CONTACT:
Larry Tomkins, Freelance Real Estate, 027 477 7747.
AUCTION:
Saturday Feb 11, 12.30pm.
For most people, planning the dream home involves collecting scrapbooks of their favourite looks, briefing an architect and builder, and letting them get on with it. For Ruth Fustier and Cardell Fisher, it was a little more complicated. For a start, they needed a hill. Or thought they did.
"Cardell is a DIY type, and he wanted to build an underground house. This was before TV's Grand Designs; he'd seen a book with a design in it. But we couldn't find a suitable hill," says Ruth of their search for land more than 22 years ago.
"I had a couple of horses, so when we went to this block, down a long right of way, it had the barns, water and a small flat, so we thought we could make that work."
And work they did.

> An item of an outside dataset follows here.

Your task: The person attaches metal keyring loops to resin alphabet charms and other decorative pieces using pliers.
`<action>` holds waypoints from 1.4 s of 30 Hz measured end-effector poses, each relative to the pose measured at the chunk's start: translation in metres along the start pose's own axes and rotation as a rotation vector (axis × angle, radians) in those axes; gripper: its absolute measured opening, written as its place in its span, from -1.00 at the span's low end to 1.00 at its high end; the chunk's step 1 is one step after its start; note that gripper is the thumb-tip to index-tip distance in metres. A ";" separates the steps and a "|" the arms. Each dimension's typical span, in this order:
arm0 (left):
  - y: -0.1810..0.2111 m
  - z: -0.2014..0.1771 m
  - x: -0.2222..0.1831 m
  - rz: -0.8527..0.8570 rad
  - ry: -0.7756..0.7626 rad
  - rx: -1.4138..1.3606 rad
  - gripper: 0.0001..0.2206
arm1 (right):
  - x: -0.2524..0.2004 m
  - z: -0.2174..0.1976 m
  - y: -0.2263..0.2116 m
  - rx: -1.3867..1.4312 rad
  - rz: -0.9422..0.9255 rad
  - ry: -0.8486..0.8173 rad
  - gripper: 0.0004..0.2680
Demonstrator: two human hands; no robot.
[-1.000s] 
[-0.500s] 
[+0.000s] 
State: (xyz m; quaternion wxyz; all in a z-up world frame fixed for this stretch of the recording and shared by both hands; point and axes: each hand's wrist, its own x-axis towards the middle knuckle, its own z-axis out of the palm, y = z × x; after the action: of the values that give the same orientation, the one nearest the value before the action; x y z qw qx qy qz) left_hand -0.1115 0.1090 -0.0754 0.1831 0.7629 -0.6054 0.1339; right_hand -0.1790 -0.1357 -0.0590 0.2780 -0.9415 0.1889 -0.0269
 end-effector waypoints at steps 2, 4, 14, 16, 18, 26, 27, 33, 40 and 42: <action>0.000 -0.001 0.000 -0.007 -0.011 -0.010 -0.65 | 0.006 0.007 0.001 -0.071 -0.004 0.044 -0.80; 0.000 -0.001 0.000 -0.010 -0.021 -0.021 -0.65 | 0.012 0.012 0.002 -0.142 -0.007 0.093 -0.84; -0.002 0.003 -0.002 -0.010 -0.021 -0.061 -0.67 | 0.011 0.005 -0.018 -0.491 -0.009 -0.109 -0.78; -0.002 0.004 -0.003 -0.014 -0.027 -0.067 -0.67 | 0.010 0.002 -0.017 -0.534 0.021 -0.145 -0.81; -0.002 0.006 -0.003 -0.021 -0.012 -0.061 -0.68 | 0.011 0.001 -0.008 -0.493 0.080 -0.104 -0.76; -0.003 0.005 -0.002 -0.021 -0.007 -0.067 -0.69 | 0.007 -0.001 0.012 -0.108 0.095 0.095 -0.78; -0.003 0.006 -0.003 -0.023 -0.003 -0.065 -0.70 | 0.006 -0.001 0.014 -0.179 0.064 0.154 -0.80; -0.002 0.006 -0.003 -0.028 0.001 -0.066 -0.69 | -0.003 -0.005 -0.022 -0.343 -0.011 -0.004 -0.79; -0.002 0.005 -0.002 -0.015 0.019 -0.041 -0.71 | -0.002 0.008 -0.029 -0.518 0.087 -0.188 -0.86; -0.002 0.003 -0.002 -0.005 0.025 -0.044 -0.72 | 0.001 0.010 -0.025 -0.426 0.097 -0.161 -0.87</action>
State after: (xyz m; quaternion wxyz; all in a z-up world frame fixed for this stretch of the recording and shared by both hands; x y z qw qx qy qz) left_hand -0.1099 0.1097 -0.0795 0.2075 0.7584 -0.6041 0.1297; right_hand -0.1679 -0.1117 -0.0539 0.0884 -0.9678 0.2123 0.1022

The couple, who had full-time jobs in Howick and the city, commuted for four years while they researched a sustainable design for their flat land, 20 minutes from the Drury motorway exit on the way to Waiuku.
Cardell discovered the earth house building in Nelson, the couple found a hands-on course at the Whangarei quarry and, rare for those days, architects Kristina Cope and Miles Allen of Earth Building South Pacific who had worked with the medium. They settled on using poured earth blocks -- which could be assembled and stockpiled -- rather than rammed earth which required continuous building.
For 18 months, Ruth and Cardell made the 600 x 300 x 300mm blocks in the garage on evenings and weekends, Miles bringing in helpers from time to time to teach the trade.
The house, built on an insulated concrete pad to keep everything dry, is in a welcoming U-shape around the courtyard. Deep verandahs protect the house, and occupants, from summer sun and winter rain, but allow low sun to penetrate in the colder months.
Image 1 of 4: Setting out to build a house inside a hill led one couple to make a home out of mud.
Solar panels and a wetback heat the water, a north facing two-metre wide sun space collects the sun's heat and releases it into the house, a ventilation system circulates air while 15,000 gal water tanks minimise utility costs.
"The saying is that earth houses need a good hat and a good pair of gumboots," says Ruth. "The verandahs keep off the rain. The walls are good at retaining heat -- in the winter it gets down to 14 or 15 degrees, in summer it's only late teens, even when it's in the 20s outside. Apart from the Stanley in the kitchen, we don't have another fire or heater in the winter."
The couple used Japanese cedar from timber yards up the road for the striking sarked cathedral ceilings, with a mix of timber and aluminium for the windows and doors (the house was completed in early 1998, before double glazing was common in the North Island). Window seats in the living room and bedroom provide more cosy sun-spots around the house, while bi-fold doors open up the living and bedrooms to expand breezy summer living to the courtyard.
The courtyard design means both the bedroom and living wings get sun. In most rooms both internal and external walls have been left as exposed, finished, blocks, with just tile walls in the bathroom for waterproofing.
The bathroom features a reproduction claw-foot tub and vintage-look basin to continue the modern country look.
The garden, carved off the original Martyn Wright farm, has a delightful gravelled walk that Ruth and Cardell built on the site of the original cottage which had burnt down some years before. The spot has been used for family weddings, and is a favourite now for a late summer evening glass of wine.
The adjoining property, sold off in 2006, had commercial flower beds -- proteas, lucadendrons and hydrangeas -- but the couple now just have a small greenhouse, raised beds and prolific orchards for their own use. Ruth no longer has her horses, but the barns have good facilities and there are still three large well fenced paddocks.